Particular procedures and techniques are frequently used to treat anxiety disorders in order to address symptoms and create coping strategies for anxiety triggers. The type of disorder a person has has a significant impact on how to approach therapy. Understanding the most prevalent types of anxiety disorders is possible thanks to this article.
When a person encounters potentially troublesome or harmful circumstances, anxiety is a typical occurrence. It can also be experienced when someone feels threatened from without. But persistent and unreasonable anxiety can develop into an anxiety disorder. Depending on their root causes or triggers, anxiety disorders can take many various forms.
Here are some Common types of anxiety disorders
1. Disorder of generalised anxiety
An individual with this form of anxiety illness typically has protracted anxiety, which is frequently unfounded. Actually, those who suffer from generalised anxiety disorders are unable to explain the source of their concern. This kind of worry frequently affects women and lasts for six months on average. People with generalised anxiety disorder worry and fret continually because their anxiety is persistent. Heart palpitations, sleeplessness, migraines, and lightheadedness are the effects of this.
2. Specific phobia
People with specific phobias, as opposed to those with generalised anxiety disorder, have intense and frequently unjustified dread of a particular scenario or item. People with particular phobias have symptoms of extreme dread, such as shivering, shortness of breath, heart palpitations, and nausea, when exposed to the scenario or thing they fear. Fear of blood, enclosed areas, heights, and animals are some common particular phobias. A phobic individual may experience so intense fear that they risk their safety to get away from the circumstance.
3. Panic Attack
Panic disorders, often known as agoraphobia, are characterised by recurrent, unanticipated panic attacks. Shaking, chest aches, lightheadedness, fear of losing control, and a dislike of being by yourself are typical symptoms. People with panic disorders are aware that their panic attacks are frequently irrational and unjustified. They avoid being alone and in public because of this. An extreme panic episode may cause a person to lose control and harm themself.
4. Social phobia
A person with social phobia, also known as social anxiety, may display symptoms like those of panic disorder, especially when in social settings. A person with social anxiety may experience shaking, wooziness, shortness of breath, and heart palpitations while in the spotlight or around lots of people, whether or not they are strangers.

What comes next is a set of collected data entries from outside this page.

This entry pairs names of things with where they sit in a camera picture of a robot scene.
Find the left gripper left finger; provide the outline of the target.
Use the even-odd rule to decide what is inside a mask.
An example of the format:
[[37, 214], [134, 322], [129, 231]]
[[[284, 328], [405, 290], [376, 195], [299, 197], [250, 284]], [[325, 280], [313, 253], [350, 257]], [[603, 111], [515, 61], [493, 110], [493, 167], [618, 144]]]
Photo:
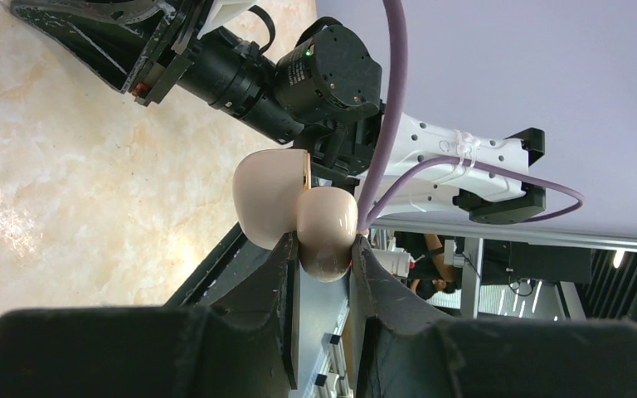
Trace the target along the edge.
[[0, 317], [0, 397], [286, 397], [298, 241], [208, 306], [32, 308]]

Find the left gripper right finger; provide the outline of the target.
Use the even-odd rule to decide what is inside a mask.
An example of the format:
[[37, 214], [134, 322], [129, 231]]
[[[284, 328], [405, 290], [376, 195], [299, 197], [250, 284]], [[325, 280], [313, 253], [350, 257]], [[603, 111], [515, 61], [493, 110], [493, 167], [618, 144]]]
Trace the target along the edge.
[[457, 318], [352, 247], [358, 397], [637, 397], [637, 323]]

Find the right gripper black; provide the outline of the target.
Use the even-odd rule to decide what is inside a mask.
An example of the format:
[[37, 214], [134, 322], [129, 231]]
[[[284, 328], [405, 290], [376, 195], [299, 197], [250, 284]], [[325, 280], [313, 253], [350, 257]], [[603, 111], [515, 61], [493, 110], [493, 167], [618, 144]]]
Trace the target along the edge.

5. Disorder of compulsive behaviour
Anxiety brought on by a recurring preoccupation or concept is experienced by those with obsessive-compulsive disorder. They frequently turn to recurrent anti-anxiety acts or behaviours in order to avoid feeling anxious. For instance, a person with a cleaning obsession could become anxious just by looking at a vase that is slightly off-centre. He or she will obsessively or unreasonably clean and order things to reduce worry.
6. PTSD
A person may develop post-traumatic stress disorder after going through a very painful incident. He or she could mentally replay the incident, which would be stressful and worrying. A person with PTSD may actually relive the terrible incident by sobbing excessively, panicking, or losing control whenever they come into touch with stimuli (any object, person, or circumstance) that they identify with the event. Avoidant behaviour and sleeplessness are subtle indicators. PTSD symptoms might appear soon after a distressing experience or even years later.
To seek therapy and heal, a person must first identify the sort of anxiety illness they are dealing with. Techniques and procedures that are employed to assist a person in coping with a specific anxiety disorder frequently focus on coping strategies when exposed to triggers in addition to symptom treatment. Real therapy and recovery for anxiety disorders can only start after a comprehensive diagnosis.